→ WHAT THE TASK REQUIRES: From the first line of the material below through the line containing "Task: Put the", print every line exactly as it stands, but no pictures.

── STORED DATA

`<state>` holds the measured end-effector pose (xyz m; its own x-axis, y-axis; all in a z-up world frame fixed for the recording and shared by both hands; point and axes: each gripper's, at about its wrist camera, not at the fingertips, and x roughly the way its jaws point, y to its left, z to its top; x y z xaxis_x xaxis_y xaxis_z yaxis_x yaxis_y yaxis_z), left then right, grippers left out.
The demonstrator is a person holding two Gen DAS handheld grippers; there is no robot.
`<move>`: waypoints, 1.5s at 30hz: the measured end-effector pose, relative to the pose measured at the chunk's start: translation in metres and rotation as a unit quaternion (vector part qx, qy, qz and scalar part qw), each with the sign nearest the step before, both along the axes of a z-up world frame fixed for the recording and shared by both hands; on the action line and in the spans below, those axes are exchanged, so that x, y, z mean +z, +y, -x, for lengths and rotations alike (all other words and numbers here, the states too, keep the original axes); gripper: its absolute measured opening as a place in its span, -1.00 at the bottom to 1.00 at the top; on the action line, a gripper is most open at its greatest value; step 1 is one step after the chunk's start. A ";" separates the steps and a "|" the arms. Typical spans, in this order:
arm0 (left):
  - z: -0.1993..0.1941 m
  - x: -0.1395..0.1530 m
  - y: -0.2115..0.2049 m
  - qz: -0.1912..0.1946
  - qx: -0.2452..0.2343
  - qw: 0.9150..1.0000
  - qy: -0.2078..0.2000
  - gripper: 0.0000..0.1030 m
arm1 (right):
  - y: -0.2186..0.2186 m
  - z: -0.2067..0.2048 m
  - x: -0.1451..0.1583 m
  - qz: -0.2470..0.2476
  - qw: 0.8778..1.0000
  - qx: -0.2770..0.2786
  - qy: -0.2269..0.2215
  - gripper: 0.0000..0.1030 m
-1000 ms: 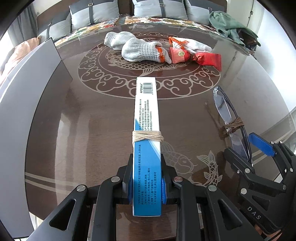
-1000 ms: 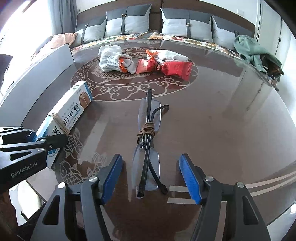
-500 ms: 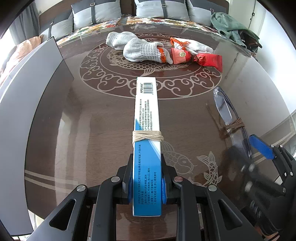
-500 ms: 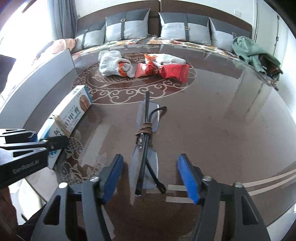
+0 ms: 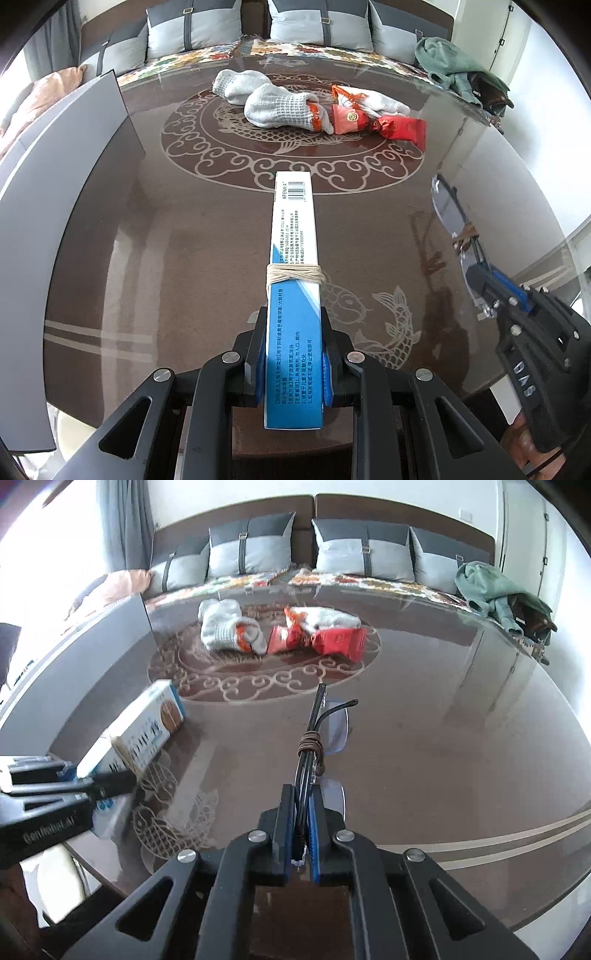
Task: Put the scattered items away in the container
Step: 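Hold the ointment box and eyeglasses above the table with both tools, then carry the held ointment box and eyeglasses over the white cardboard box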
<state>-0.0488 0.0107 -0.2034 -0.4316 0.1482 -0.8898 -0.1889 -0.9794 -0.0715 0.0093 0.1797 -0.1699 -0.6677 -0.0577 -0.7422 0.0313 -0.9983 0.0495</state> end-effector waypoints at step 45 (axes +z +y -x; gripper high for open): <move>0.038 0.130 -0.265 -0.068 0.239 0.966 0.075 -0.59 | -0.218 0.100 0.137 0.079 0.962 0.244 0.089 -0.86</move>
<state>-0.0865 -0.2545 -0.0729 -0.6022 0.0114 -0.7982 0.2638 -0.9409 -0.2124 -0.0905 -0.0380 -0.0325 -0.6483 -0.4992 -0.5749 0.5167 -0.8430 0.1493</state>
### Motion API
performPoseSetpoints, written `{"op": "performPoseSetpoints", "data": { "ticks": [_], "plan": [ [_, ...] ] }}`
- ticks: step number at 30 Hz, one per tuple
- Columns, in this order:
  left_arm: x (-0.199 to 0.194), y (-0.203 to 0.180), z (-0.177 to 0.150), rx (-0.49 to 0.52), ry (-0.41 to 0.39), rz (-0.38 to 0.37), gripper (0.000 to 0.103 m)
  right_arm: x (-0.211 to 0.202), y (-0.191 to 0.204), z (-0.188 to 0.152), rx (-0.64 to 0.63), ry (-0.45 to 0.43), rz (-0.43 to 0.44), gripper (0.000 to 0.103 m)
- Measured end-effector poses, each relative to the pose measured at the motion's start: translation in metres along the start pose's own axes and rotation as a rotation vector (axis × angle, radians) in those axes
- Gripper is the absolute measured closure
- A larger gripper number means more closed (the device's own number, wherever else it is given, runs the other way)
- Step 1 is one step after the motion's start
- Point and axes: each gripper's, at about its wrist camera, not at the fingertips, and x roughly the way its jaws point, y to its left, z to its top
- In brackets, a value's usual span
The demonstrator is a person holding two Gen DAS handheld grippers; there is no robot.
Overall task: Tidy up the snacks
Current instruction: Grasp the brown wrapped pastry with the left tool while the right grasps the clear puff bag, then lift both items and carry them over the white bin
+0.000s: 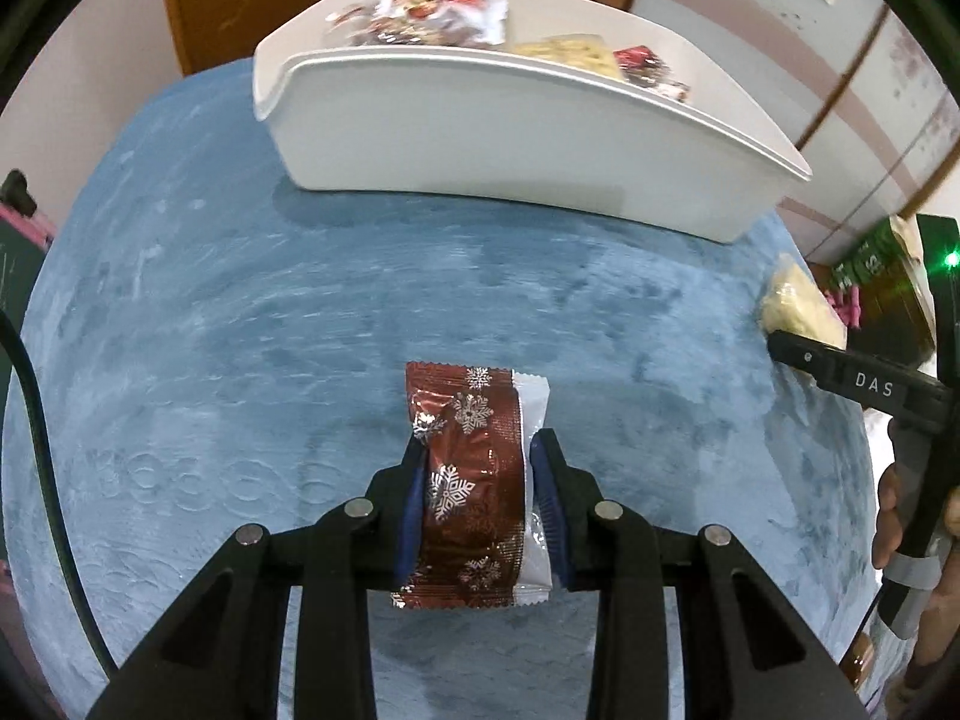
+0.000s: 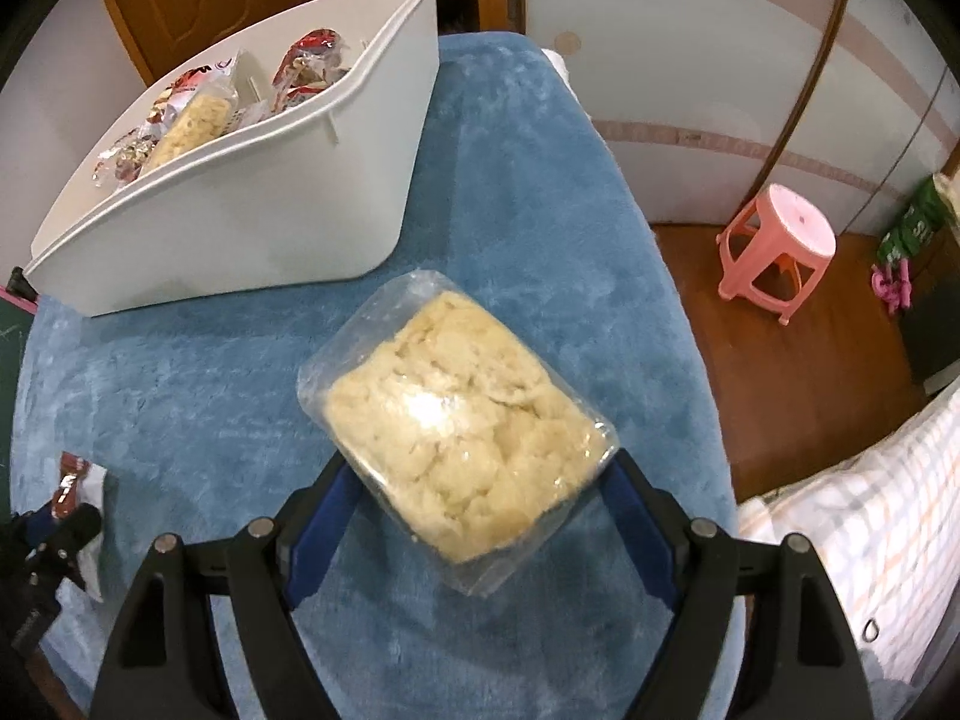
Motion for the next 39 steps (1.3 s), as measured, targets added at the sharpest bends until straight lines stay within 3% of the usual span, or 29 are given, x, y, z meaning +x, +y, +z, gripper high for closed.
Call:
{"op": "performPoseSetpoints", "data": {
  "ticks": [3, 7, 10, 17, 21, 29, 39],
  "plan": [
    [0.002, 0.010, -0.002, -0.013, 0.004, -0.004, 0.071, 0.001, 0.005, 0.003, -0.017, -0.017, -0.004, 0.021],
    [0.007, 0.013, 0.004, -0.015, -0.007, -0.007, 0.071, -0.005, 0.016, -0.001, -0.053, -0.051, 0.009, 0.032],
    [0.003, 0.012, 0.010, -0.018, -0.024, -0.006, 0.071, -0.014, 0.025, -0.006, -0.068, -0.068, 0.022, 0.033],
    [-0.026, 0.026, 0.020, -0.034, -0.074, -0.009, 0.071, -0.059, 0.066, -0.021, -0.160, -0.141, 0.106, 0.035],
    [-0.057, 0.028, 0.039, -0.025, -0.140, -0.013, 0.071, -0.093, 0.092, -0.025, -0.229, -0.207, 0.162, 0.035],
    [-0.118, 0.017, 0.097, 0.068, -0.282, 0.000, 0.071, -0.166, 0.116, 0.016, -0.235, -0.414, 0.230, 0.035],
    [-0.158, -0.015, 0.187, 0.192, -0.420, 0.093, 0.071, -0.218, 0.125, 0.105, -0.207, -0.627, 0.162, 0.035]
  ]
}}
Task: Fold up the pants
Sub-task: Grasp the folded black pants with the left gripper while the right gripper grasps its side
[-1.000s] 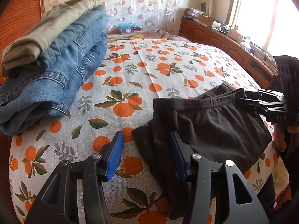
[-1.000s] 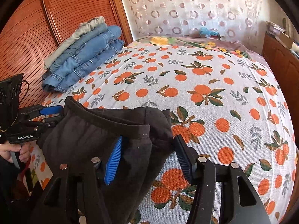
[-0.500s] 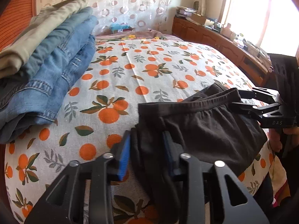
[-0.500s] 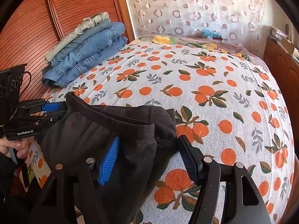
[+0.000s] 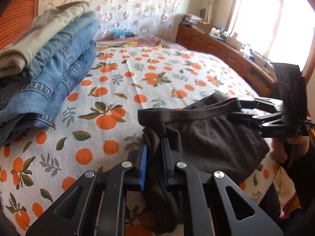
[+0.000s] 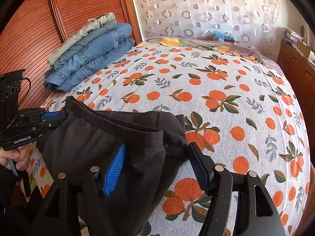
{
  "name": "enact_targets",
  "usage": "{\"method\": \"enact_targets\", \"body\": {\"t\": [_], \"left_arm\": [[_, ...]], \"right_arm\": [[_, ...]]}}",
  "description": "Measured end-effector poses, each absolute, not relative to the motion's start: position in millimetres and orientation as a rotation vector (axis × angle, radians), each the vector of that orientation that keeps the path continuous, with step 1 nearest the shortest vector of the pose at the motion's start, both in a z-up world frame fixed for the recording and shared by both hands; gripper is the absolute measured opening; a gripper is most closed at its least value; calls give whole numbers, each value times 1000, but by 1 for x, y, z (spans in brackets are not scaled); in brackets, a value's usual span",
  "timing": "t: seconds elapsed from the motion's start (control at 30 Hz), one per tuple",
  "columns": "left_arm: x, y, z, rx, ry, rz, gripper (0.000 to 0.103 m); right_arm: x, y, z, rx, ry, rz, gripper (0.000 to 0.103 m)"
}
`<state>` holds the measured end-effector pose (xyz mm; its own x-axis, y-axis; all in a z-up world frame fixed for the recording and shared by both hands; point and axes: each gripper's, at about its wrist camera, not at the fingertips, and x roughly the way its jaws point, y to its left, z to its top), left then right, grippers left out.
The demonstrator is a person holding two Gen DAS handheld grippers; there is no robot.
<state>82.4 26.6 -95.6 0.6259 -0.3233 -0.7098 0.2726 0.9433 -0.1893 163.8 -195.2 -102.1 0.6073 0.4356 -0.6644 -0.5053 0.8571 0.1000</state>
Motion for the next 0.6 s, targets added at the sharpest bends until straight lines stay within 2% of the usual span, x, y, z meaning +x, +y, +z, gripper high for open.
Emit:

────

→ SOLUTION FOR THIS TASK:
`<state>` holds the measured end-effector pose (xyz m; its own x-axis, y-axis; all in a z-up world frame fixed for the recording and shared by both hands; point and axes: each gripper's, at about its wrist camera, not at the fingertips, and x roughly the way its jaws point, y to its left, z to its top; x y z xaxis_x xaxis_y xaxis_z yaxis_x yaxis_y yaxis_z), left then right, grippers left out.
The demonstrator is a person holding two Gen DAS handheld grippers; there is no robot.
`<move>`: waypoints, 1.5s at 30hz: the measured end-effector pose, relative to the pose measured at the chunk's start: translation in metres and rotation as a unit quaternion (vector part qx, qy, qz and scalar part qw), each with the sign nearest the step before, both along the axes of a z-up world frame fixed for the recording and shared by both hands; on the action line and in the spans below, those axes are exchanged, so that x, y, z mean +z, +y, -x, for lengths and rotations alike (all other words and numbers here, the states too, keep the original axes); gripper: its absolute measured opening as a place in its span, -1.00 at the bottom to 1.00 at the top; on the action line, a gripper is most open at its greatest value; step 1 is one step after the chunk's start. A ";" separates the steps and a "|" the arms. Typical spans, in this order:
arm0 (left):
  - z: -0.1993..0.1941 m
  - x: -0.1395..0.1530 m
  - y: -0.2115..0.2049 m
  - qz: -0.1912..0.1946
  - qx: -0.2452..0.2343
  - qw: 0.9150..1.0000
  - qy: -0.2078..0.2000
  - gripper: 0.0000..0.1030 m
arm1 (right):
  - y: -0.2186..0.2186 m
  - z: -0.2067..0.2048 m
  - x: -0.1451..0.1583 m
  - qz: -0.2470..0.2476
  - qw: 0.8778..1.0000
  - qx: -0.2770..0.2786
  - qy: -0.2269..0.2215
  - gripper: 0.0000..0.1030 m
-1000 ms: 
-1000 ms: 
-500 ms: 
-500 ms: 
+0 ms: 
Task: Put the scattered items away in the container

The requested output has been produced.